Detection of SV-A antibodies in field animals with vesicular lesions has been attributed to possible association of the virus with SIVD syndrome [4, 5]. Differential diagnosis of SIVD from high consequence vesicular animal diseases, such as FMD, is crucial due to trade and movement restriction and other economic impacts associated with foreign animal diseases. Therefore, FADDL routinely investigates the presence of SV-A as the possible cause of vesicular lesions in swine while performing priority diagnosis from other devastating vesicular diseases including FMD by respective disease-specific RT-qPCR assays. The SV-A RT-qPCR test developed in this study complemented our laboratory needs for a fast, specific, sensitive and quantitative assay. Once demonstrated as sensitive, specific and reproducible in feasibility studies, we applied it to analyze swine vesicular diagnostic specimens that were previously found negative of the foreign animal disease agents FMD, VS, SVD and VES. Surprisingly, 88% of animals with vesicular lesions were positive for SV-A by RT-qPCR, confirming the previous observation that the virus appears to be associated with SIVD. The SV-A conventional PCR was previously performed upon request only, and the SVV qRT-PCR assay was only performed regularly starting in June 2015 on all swine vesicular investigation submissions, due to the increased prevalence of the virus. The virus was detected in several types of tissue specimens suggesting that it is ubiquitously distributed in different organs of an infected animal. Some of the RNA templates demonstrated very low Ct values (<14) suggesting a high presence of SV-A particles in those specimens. Additionally, the virus could not be detected in any of the tissues from the 35 pigs that did not possess SIVD signature clinical signs.

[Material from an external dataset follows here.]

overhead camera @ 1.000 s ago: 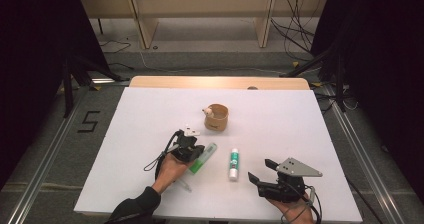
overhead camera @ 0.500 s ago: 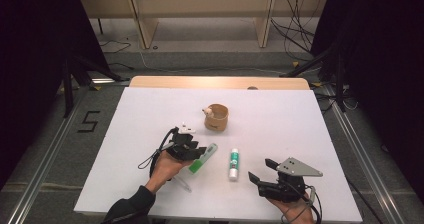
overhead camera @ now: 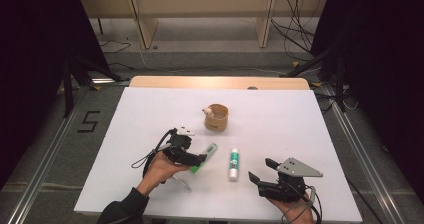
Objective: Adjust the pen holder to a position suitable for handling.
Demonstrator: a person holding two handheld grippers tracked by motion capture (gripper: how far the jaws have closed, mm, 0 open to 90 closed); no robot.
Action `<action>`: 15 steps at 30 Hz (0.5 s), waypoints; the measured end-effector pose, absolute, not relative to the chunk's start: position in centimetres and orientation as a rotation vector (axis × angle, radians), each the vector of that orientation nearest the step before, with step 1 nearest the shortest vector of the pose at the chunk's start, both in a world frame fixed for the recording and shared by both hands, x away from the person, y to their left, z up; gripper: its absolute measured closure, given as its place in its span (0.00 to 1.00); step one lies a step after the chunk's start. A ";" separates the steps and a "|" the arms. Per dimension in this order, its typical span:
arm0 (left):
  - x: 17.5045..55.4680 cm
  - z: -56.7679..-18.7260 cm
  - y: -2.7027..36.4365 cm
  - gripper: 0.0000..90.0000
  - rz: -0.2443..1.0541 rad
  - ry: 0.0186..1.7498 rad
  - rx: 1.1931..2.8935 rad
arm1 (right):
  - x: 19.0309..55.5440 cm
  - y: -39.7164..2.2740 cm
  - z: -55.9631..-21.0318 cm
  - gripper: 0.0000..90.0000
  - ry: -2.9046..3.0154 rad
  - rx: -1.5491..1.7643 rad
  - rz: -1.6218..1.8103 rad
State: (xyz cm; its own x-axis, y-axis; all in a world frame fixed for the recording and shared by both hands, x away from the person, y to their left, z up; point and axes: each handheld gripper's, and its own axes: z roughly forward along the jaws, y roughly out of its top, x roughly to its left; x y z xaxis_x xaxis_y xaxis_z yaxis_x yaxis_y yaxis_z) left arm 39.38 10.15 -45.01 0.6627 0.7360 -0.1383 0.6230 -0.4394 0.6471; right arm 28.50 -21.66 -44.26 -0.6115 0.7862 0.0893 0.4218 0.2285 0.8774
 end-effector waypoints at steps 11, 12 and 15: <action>38.8 -44.6 10.2 0.19 0.193 1.008 2.263 | 28.5 -21.9 -44.8 0.31 2.151 1.100 1.331; 38.7 -44.7 10.2 0.19 0.193 1.009 2.262 | 28.5 -21.9 -44.8 0.31 2.151 1.101 1.333; 38.6 -44.8 10.1 0.19 0.181 0.995 2.290 | 28.5 -21.9 -44.7 0.31 2.147 1.098 1.335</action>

Previously, the presence of SV-A neutralizing antibody was found in sera from pigs irrespective of the disease status [http://www.europic.org.uk/Europic2006/posters/Knowles.svv.01.pdf]. In this study, we were able to directly detect the low levels of SV-A RNA, presumably viral genome, in 27% of sera from swine with or without SIVD symptoms. This included 3 feral swine indicating that wildlife can serve as the possible natural reservoir of the virus. Recently, Yang et al 2012 described the development of a SV-A indirect and cELISA assays which could be used for specific detection of SV-A serum antibodies. While farm animals are routinely monitored for appearance of vesicular lesions and precautionary laboratory diagnoses are done on suspect animals, feral swine are less frequently observed for vesicular disease. Pathogenicity of the virus remains unknown, and a cause for the observed high frequency of SV-A infection in animals presenting with vesicular disease is not yet understood. It is likely that environmental stressors or other infectious agents may be required in addition to SV-A for induction of SIVD. This assumption is supported by our frequent detection of other porcine viruses along with SV-A in clinical field animals and on an observed correlation from case histories indicating stressful conditions, such as movement, and the presence of SV-A in vesicular tissues presented in Table 2. An additional factor complicating the understanding of pathogenicity is the potential for sequence variation between strains of SV-A. Employing sensitive and specific detection methods for SV-A in rule-out diagnostic investigations of high consequence vesicular diseases in swine may not only help to resolve such disease investigations but ultimately may help to better understand the factors contributing to the presentation of SIVD.